他の作家が書いたものだったら、もうちょっと評価は高かったかも。「遠別離」だけは浅田次郎っぽかったけど、あれも消化不良な感じだったしなあ。(2009/9/23)

「汝の名」(明野照葉)

妹から借りました。
成り上がりの蹴落としあいサスペンス。どんでん返しが繰り返されつつも、不思議と読後感はすっきり。
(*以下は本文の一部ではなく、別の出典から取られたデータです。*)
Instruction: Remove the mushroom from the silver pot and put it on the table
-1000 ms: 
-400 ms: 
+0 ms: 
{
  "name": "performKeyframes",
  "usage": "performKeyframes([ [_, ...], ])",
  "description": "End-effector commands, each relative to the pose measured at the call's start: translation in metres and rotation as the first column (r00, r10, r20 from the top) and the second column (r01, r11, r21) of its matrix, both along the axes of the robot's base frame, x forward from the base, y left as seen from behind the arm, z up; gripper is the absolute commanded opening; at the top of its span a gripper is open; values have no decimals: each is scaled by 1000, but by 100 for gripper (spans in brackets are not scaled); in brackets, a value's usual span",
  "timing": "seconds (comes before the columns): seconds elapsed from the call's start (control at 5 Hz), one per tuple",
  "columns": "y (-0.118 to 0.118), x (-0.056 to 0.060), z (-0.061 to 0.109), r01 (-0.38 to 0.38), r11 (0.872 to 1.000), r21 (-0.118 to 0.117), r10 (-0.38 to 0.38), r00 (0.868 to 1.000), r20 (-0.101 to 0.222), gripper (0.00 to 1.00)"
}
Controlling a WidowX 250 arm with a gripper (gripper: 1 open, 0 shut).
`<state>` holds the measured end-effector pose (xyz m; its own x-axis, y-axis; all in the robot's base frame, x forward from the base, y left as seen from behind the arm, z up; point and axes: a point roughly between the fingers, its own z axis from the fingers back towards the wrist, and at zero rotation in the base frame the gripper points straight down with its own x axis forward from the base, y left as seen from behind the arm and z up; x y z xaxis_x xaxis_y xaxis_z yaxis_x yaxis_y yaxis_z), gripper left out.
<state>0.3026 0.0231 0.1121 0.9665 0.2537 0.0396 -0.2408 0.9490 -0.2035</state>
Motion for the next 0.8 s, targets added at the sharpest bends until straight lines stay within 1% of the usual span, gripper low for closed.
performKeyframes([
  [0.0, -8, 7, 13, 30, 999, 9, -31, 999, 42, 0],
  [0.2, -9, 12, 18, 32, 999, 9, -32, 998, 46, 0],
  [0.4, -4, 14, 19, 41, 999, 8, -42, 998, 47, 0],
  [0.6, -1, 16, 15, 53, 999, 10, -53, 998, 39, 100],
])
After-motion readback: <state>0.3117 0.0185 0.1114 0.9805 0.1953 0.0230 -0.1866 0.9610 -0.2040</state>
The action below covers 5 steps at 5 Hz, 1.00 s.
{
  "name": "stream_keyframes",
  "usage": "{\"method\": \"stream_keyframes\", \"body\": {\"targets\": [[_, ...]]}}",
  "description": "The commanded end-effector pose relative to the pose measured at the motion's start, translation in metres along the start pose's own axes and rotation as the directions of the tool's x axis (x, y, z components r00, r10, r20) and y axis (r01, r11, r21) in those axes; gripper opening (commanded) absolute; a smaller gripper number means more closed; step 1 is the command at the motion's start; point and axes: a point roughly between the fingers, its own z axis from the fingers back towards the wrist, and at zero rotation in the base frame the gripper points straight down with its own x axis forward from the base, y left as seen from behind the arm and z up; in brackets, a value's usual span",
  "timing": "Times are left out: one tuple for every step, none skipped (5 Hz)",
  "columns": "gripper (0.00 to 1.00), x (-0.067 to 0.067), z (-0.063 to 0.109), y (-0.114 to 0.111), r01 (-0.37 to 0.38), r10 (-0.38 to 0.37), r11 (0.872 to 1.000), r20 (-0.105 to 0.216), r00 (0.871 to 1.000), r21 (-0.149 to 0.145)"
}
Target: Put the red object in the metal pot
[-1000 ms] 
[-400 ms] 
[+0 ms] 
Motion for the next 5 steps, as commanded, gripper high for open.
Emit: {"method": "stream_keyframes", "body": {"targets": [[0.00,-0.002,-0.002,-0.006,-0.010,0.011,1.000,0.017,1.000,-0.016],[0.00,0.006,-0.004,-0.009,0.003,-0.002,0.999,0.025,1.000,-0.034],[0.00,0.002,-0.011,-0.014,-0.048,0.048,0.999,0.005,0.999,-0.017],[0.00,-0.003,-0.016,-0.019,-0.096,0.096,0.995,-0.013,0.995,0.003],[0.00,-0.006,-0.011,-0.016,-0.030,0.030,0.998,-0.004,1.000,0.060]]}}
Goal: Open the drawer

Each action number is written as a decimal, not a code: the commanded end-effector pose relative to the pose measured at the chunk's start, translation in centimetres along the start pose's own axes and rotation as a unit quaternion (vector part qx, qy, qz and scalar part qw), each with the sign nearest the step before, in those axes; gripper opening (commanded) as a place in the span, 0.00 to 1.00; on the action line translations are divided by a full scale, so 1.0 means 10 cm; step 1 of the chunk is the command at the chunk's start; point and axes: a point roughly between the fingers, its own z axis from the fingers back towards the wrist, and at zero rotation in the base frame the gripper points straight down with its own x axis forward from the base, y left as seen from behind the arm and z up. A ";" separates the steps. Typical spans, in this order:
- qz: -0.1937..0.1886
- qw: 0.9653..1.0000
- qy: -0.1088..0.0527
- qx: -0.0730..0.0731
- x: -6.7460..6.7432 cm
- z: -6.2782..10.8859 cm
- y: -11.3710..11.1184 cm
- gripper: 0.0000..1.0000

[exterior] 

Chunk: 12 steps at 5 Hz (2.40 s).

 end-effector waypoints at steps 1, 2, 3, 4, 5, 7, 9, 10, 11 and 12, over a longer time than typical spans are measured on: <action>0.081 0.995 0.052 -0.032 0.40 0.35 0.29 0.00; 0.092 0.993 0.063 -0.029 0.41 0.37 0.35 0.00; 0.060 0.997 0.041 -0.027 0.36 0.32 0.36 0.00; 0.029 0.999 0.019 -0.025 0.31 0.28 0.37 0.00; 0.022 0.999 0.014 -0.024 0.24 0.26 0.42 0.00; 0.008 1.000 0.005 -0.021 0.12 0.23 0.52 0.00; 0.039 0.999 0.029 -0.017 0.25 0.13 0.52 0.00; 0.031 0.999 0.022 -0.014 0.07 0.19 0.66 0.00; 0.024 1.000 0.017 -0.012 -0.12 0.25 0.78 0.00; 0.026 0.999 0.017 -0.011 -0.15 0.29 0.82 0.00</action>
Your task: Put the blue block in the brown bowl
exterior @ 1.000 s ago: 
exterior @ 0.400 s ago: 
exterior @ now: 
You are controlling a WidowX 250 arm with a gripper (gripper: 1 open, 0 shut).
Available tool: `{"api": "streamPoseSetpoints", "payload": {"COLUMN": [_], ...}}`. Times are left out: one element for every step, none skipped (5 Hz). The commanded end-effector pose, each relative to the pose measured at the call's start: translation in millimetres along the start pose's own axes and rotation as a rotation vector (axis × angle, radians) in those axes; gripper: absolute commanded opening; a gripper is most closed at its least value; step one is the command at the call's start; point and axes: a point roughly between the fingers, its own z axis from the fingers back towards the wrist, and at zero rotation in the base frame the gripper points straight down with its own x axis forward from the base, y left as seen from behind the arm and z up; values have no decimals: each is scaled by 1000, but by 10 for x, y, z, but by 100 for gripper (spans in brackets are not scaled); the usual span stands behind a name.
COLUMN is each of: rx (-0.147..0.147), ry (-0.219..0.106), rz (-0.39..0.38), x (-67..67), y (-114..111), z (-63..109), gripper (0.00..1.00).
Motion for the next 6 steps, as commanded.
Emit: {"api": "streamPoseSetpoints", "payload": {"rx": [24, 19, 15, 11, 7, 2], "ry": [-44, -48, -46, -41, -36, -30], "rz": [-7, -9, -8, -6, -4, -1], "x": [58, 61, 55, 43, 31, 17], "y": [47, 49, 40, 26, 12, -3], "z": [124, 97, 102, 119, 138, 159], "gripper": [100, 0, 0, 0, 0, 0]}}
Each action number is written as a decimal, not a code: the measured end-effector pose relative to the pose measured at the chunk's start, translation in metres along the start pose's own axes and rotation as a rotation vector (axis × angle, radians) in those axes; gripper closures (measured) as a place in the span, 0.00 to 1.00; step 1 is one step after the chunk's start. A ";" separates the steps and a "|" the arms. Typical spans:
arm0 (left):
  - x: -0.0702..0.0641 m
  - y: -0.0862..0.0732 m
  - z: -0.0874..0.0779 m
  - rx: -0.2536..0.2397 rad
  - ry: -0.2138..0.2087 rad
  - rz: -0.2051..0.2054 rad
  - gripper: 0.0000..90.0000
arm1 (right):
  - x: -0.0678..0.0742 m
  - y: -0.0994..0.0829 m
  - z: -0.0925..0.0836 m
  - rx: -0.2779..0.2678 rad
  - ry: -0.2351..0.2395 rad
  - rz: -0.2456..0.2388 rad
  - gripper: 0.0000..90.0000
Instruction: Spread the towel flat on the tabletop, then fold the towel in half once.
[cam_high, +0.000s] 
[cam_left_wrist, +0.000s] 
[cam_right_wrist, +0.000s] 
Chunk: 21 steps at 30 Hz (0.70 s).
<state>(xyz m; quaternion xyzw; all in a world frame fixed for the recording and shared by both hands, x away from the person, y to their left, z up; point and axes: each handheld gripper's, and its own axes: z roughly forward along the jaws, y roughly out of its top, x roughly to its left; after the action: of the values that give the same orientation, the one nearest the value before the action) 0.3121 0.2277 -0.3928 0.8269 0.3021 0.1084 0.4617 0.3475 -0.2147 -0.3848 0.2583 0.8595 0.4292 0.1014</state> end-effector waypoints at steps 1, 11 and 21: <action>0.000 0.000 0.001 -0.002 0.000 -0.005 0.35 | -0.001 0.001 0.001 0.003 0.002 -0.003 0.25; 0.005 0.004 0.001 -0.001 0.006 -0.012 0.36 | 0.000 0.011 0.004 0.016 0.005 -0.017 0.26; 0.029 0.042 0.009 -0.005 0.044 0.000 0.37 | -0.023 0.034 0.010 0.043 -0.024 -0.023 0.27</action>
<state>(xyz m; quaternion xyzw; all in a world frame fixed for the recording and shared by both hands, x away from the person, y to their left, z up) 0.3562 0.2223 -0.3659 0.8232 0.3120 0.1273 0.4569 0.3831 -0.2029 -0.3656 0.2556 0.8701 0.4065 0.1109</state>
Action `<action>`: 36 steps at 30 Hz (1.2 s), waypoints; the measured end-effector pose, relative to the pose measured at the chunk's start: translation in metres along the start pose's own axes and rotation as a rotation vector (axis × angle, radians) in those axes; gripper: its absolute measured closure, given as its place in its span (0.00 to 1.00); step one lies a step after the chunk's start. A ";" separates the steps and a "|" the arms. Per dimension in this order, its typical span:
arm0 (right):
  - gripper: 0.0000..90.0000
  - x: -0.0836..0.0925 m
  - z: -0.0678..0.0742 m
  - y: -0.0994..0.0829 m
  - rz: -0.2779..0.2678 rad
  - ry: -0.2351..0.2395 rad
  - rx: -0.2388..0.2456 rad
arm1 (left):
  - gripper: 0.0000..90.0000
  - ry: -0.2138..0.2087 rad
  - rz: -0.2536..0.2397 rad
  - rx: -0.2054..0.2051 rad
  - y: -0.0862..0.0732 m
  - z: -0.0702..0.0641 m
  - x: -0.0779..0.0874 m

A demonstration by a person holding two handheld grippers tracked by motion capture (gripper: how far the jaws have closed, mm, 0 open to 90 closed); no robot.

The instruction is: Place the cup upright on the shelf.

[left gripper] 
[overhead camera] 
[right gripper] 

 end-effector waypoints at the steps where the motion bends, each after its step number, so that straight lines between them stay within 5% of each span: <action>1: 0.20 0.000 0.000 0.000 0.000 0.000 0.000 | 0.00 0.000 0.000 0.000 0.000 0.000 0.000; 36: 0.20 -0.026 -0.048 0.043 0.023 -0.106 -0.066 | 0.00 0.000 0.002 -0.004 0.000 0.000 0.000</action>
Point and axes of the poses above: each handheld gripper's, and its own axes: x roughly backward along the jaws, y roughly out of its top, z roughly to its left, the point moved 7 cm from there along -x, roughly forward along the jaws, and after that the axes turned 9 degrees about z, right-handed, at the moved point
設定に無駄がないのがよろしい感じでした。難をひとつだけ言うなら、どうもディティールが嘘くさいこと、かな。
あえて他の作品を読みたいと思うほどではありませんでした。(2009/9/23)

「ダヴィンチコード」「天使と悪魔」

計六冊ですが、二日ほどでさらりと読めました。ライトでいいな!

出版順はタイトルどおりですが、時系列としては「天使と悪魔」が先です。で、おもしろさの度合いは、タイトルどおりです。
ダヴィンチコードを読んだ感じ、執筆の時点で既に天使と悪魔は書き終えていた、あるいはほぼ完全に話が出来上がってあとは書くだけという状態だったようなのですが、出版順はこのとおりで本当に正解だったと思います。

内容は、なんと言うか、オタクにとってはさほど目新しくもない題材なのですが、特にダヴィンチコードは話の展開が早いのでさくさく楽しめます。盛り上がる場面も多い。
天使と悪魔も似た展開、似たヒロイン、黒幕もまあ予想どおりと言うかなんと言うか…友人にすすめるとしたら、私は「天使と悪魔は読まなくてもいいよ」と言うと思います。

しかしこの作家は、疑似父娘が大好きなんだな。
二作品ともそれでせめてくるとは思わなんだ。
あと、私映画は観てないんですが、ラングドンはあの役者さんよりもっとハンサムな人の方がいいと思います。(2009/8/17)

「あなたはオバサンと呼ばれてる」(内館牧子)

…の、シナリオって多分どっかで見てるんだろうな、テレビとか。しかし、これがこの人の代表作ですよと著者紹介欄にあげられている作品はどれも古すぎてわからない。最近テレビ観ていないのもあるしなあ。

で、この本です。
暇つぶしに職場の本屋で手に取ってパラ見したら、これが映画ガイドブックなのです。合計三十六本、比較的新しい(…と言っても十年ほど前が最新)恋愛物から、ふっるいポルノまで、実に幅広く。

映画の紹介は別欄にまとめ、本文ではそこに出てくる女性がいかに「オバサン」であるか、またオバサンでないか、そしてその理由は一体何なのか、を取り上げています。
なるほどと納得させられたり、そうか?と首を捻ったりしつつも、紹介されている映画を観たくなるのはさすがと言うべきでしょうか。(2009/5/17)

「D.T.」(みうらじゅん・伊集院光)

D.T.=童貞ね。
ふたりの対談です。

…ああこれはいかん、男性向けの本だった。
面白いな、とは思うものの、読み終えて人にすすめるかと言われたら、それはしない。

ただ、童貞云々ってのはおくとして、ああ、こういうメンタリティは理解できるなあ、という部分はありました。妄想だけが先走る、オールオアナッシングの極端な思考、このあたりは童貞ではなく思春期に通る道なんじゃないかな。
でもやっぱり、童貞であることがそこまでの重荷になる、という感覚は、理解できるようでできないなあ。